**About this exercise**: The lines from the one containing "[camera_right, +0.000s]" through the final line of the listing below are what the answer must repeat, exactly and only, leaving pictures out.

**Input data**:
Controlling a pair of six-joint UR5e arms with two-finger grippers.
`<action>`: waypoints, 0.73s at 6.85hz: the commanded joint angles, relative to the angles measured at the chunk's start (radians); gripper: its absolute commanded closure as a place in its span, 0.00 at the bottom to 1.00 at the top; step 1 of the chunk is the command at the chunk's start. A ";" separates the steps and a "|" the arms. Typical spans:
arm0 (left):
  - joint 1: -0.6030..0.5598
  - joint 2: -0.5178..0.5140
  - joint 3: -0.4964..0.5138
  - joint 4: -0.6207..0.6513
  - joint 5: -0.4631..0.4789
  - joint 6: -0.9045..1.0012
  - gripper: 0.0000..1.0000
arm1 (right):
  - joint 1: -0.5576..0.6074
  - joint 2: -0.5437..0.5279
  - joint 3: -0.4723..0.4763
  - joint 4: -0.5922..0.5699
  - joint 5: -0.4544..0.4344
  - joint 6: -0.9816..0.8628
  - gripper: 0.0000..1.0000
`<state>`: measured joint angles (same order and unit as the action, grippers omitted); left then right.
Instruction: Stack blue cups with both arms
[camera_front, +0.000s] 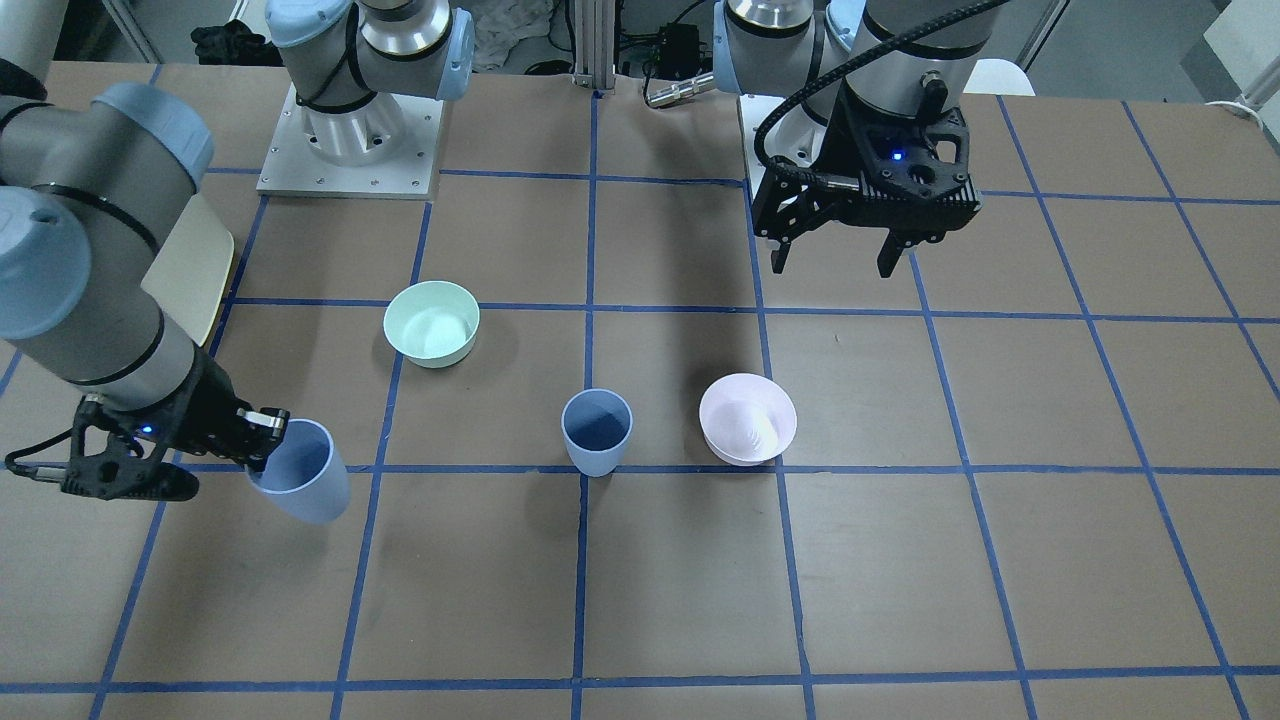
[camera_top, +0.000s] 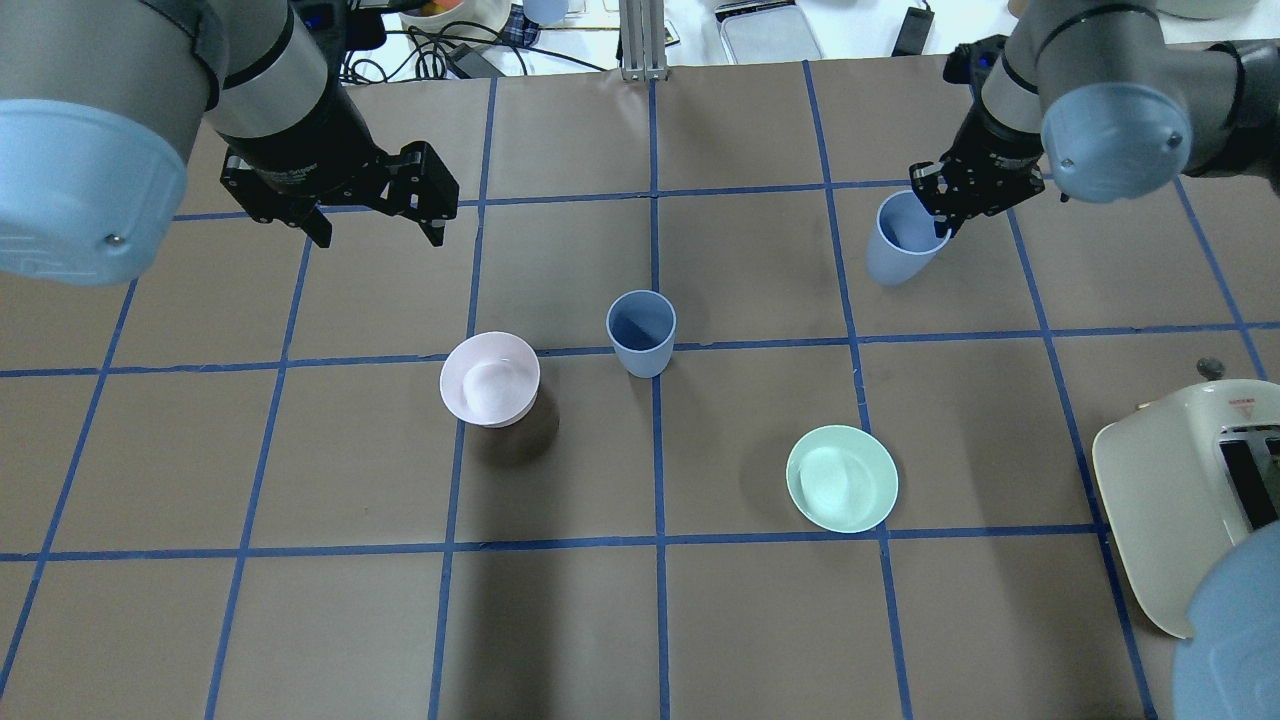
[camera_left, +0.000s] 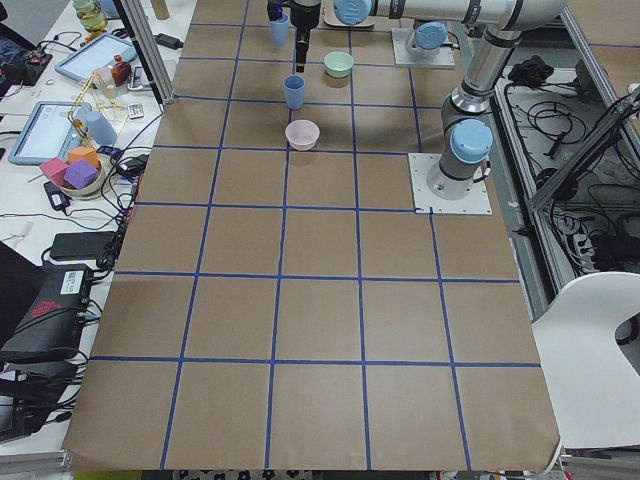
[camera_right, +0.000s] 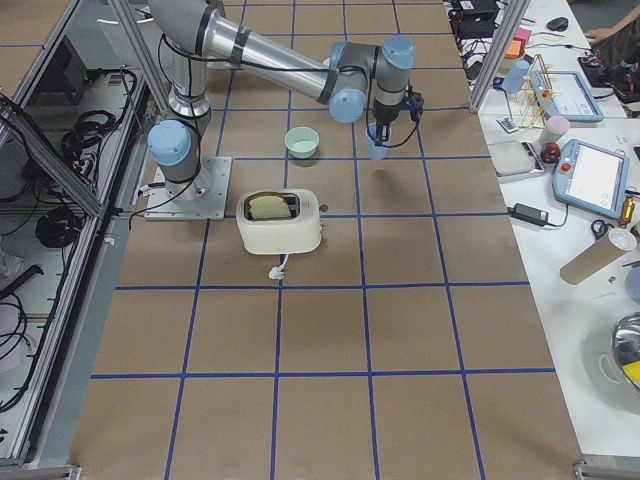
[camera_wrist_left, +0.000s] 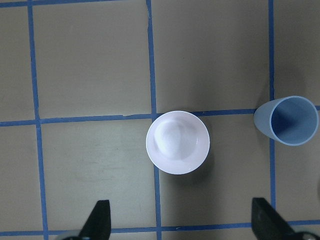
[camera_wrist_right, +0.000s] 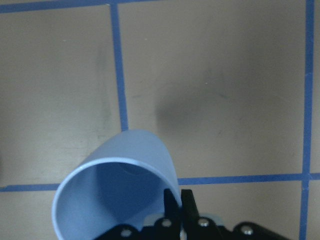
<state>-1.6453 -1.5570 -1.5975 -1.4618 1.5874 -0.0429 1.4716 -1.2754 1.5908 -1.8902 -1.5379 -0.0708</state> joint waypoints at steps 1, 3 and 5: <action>-0.001 0.000 0.001 0.000 0.000 0.000 0.00 | 0.183 -0.013 -0.119 0.149 0.001 0.150 1.00; 0.001 0.005 -0.002 0.000 0.002 0.000 0.00 | 0.356 -0.007 -0.127 0.143 0.005 0.322 1.00; -0.001 0.006 -0.004 -0.002 0.002 0.000 0.00 | 0.432 -0.001 -0.118 0.145 0.030 0.380 1.00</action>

**Task output**:
[camera_right, +0.000s] 
[camera_wrist_left, +0.000s] 
[camera_wrist_right, +0.000s] 
<state>-1.6453 -1.5570 -1.5975 -1.4618 1.5874 -0.0429 1.4716 -1.2754 1.5908 -1.8902 -1.5379 -0.0708</state> joint waypoints at steps 1, 3 and 5: <action>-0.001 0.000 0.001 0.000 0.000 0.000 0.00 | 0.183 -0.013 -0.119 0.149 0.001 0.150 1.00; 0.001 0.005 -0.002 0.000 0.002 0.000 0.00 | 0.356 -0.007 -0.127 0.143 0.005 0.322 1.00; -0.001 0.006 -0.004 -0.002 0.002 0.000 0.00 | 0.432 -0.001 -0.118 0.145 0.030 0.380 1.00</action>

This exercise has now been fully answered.